> _AIM OF THE EXERCISE_: All lines with the word "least" must be pulled from the entries below.

> _EXERCISE INPUT_:
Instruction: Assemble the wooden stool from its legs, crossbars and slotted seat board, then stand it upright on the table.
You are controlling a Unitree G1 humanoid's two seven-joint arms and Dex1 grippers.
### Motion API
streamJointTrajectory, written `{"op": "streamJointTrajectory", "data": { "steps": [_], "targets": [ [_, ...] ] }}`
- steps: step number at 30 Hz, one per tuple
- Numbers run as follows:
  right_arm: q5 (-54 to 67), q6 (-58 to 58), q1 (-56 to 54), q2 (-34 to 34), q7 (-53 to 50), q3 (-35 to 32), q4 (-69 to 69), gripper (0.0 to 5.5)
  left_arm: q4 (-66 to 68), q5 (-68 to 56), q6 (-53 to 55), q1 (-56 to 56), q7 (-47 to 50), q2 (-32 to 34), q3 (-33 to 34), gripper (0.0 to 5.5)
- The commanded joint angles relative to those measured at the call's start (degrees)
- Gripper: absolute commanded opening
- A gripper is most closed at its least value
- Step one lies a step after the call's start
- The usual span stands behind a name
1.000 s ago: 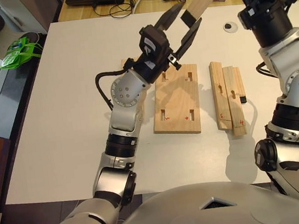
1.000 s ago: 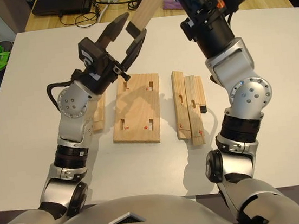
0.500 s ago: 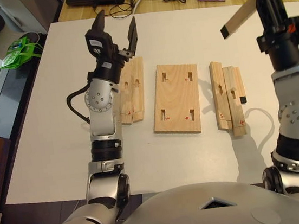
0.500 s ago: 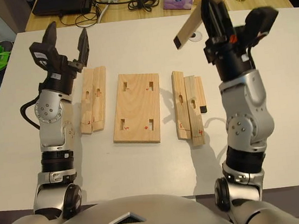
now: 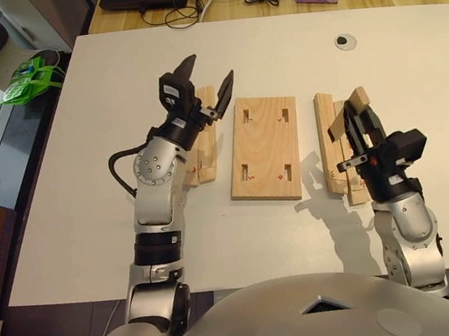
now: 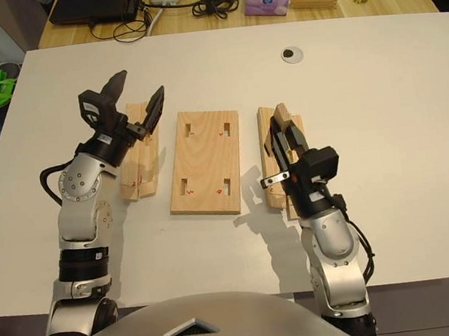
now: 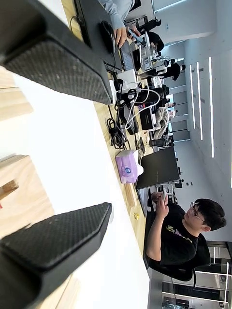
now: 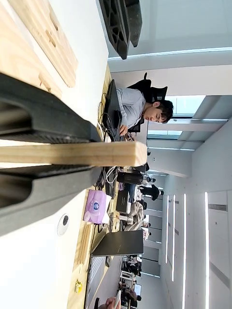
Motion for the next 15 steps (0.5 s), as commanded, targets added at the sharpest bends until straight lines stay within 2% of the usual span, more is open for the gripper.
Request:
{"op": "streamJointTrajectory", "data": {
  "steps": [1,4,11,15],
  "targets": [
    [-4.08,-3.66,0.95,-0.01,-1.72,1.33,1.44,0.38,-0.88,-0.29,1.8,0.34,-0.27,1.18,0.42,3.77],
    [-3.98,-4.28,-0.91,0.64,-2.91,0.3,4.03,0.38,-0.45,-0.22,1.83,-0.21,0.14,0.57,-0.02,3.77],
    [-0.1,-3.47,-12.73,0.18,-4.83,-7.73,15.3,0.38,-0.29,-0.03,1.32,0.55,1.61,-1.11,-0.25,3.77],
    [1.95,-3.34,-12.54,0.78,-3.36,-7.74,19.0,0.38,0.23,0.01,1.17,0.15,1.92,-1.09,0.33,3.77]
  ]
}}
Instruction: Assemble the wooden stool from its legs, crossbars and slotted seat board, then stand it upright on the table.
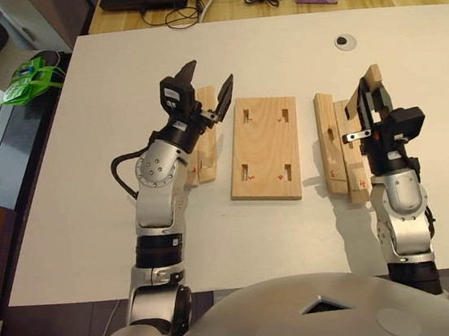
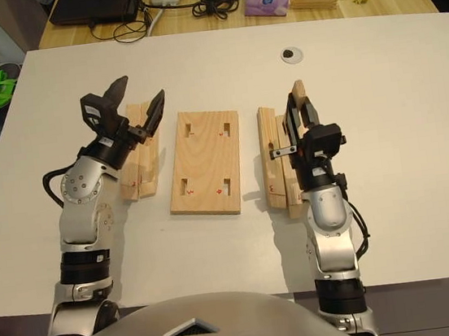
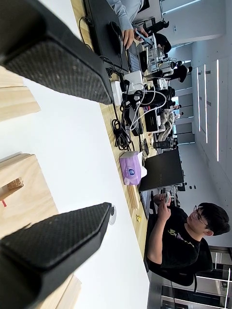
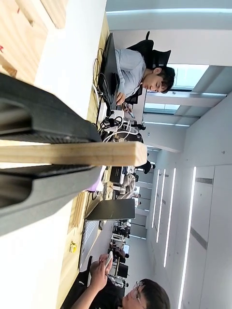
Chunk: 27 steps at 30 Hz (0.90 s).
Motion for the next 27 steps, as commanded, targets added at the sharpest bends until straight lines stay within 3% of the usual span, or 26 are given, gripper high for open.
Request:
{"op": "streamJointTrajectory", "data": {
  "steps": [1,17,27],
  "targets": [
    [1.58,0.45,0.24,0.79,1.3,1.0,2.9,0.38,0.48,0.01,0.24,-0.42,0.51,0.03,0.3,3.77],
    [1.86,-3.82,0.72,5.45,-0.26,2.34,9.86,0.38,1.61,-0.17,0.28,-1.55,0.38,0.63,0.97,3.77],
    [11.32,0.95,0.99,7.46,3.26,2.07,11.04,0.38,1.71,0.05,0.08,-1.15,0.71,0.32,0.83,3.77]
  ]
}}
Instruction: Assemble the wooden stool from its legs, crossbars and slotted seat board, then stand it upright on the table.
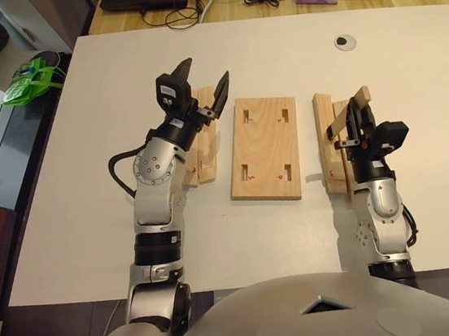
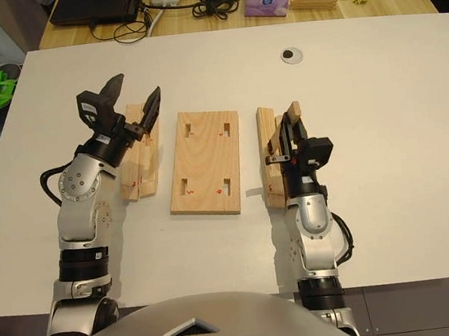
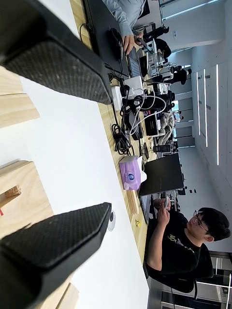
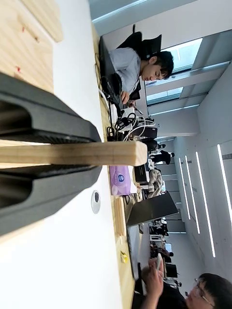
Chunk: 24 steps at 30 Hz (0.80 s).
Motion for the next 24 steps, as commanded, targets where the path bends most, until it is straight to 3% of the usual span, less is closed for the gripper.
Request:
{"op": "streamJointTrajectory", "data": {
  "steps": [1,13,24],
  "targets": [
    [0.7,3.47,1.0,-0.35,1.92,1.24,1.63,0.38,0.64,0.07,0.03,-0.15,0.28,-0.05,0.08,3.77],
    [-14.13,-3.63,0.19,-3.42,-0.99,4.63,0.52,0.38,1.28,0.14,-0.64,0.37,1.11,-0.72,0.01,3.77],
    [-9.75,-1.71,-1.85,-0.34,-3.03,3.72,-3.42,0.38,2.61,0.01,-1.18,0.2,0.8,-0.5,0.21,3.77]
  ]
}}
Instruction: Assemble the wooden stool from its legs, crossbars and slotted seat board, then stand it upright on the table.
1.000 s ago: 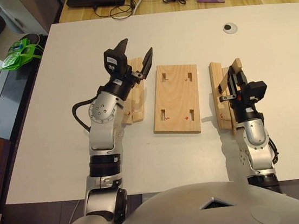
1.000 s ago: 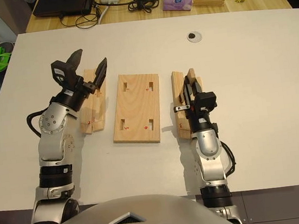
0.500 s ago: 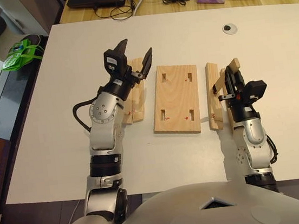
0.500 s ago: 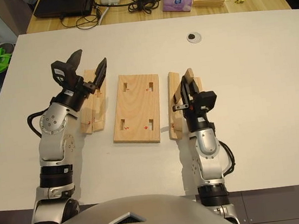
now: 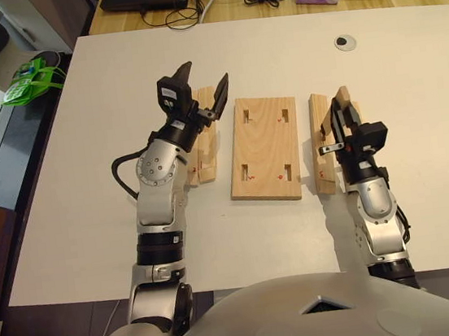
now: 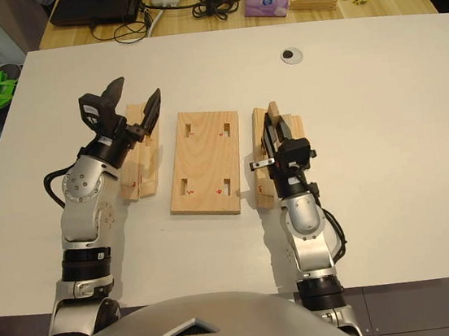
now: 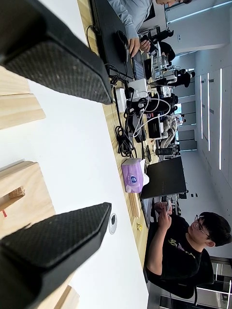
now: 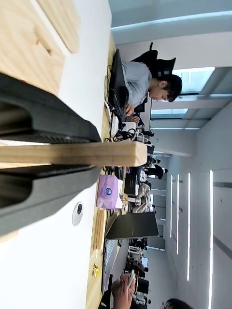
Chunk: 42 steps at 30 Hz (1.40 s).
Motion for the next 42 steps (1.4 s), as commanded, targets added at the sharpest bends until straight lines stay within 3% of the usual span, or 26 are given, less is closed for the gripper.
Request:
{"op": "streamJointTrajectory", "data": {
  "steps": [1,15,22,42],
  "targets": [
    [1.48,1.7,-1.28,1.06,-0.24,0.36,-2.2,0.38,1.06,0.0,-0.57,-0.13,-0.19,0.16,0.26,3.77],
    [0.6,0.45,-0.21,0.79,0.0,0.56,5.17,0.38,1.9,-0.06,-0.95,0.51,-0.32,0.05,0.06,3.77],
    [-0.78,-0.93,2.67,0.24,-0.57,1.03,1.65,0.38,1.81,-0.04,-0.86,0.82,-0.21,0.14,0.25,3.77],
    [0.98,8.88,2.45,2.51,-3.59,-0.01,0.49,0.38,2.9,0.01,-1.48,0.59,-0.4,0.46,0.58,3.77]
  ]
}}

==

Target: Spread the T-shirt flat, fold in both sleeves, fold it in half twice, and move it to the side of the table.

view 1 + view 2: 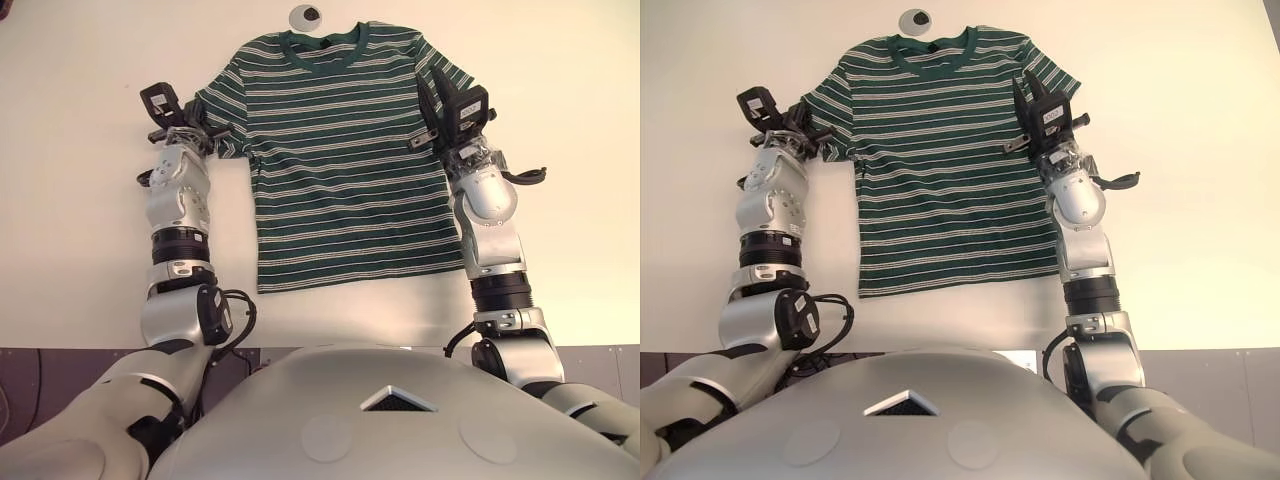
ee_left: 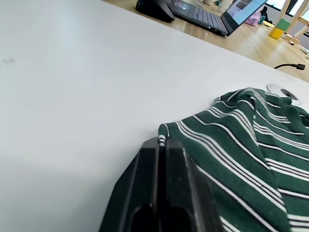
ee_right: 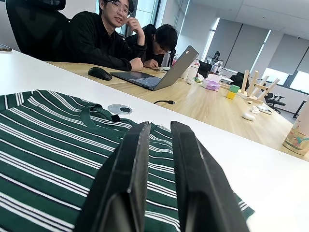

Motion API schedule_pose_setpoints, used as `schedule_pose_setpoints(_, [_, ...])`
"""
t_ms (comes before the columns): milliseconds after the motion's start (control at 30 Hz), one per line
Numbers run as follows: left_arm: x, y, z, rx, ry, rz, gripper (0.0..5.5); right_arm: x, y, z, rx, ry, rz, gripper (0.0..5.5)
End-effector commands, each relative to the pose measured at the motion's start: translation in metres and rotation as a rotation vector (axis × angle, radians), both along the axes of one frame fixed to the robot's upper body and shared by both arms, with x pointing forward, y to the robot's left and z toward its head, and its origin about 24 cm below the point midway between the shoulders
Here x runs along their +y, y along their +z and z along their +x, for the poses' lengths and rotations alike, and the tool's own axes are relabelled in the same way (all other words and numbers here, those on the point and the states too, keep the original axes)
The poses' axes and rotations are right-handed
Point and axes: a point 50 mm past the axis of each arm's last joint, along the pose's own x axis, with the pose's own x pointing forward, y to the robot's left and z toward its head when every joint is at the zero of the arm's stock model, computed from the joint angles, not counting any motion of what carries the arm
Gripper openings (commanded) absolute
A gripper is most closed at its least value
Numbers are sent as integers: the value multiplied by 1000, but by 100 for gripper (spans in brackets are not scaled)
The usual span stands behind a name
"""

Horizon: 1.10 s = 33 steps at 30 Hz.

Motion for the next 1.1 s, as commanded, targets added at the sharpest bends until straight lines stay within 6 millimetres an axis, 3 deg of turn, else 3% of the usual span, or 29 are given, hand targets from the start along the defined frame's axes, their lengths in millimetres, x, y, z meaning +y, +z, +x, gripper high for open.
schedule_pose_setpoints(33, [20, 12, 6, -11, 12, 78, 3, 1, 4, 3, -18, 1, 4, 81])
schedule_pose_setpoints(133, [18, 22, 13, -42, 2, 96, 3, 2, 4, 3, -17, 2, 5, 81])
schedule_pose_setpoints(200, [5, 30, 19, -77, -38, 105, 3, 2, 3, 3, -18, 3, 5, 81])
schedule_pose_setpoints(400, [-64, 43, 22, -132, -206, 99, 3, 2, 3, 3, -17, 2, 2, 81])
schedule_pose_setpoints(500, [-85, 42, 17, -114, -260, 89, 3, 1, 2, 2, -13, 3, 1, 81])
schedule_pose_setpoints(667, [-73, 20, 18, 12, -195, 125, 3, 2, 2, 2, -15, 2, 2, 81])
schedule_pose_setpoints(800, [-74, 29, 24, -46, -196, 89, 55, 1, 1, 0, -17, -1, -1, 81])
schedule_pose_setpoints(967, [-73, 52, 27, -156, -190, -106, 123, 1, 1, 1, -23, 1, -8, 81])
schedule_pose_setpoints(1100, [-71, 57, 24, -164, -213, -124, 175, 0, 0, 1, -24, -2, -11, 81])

> _ANSWER BOX_:
- A gripper is most closed at its least value
A gripper is most closed at its least value

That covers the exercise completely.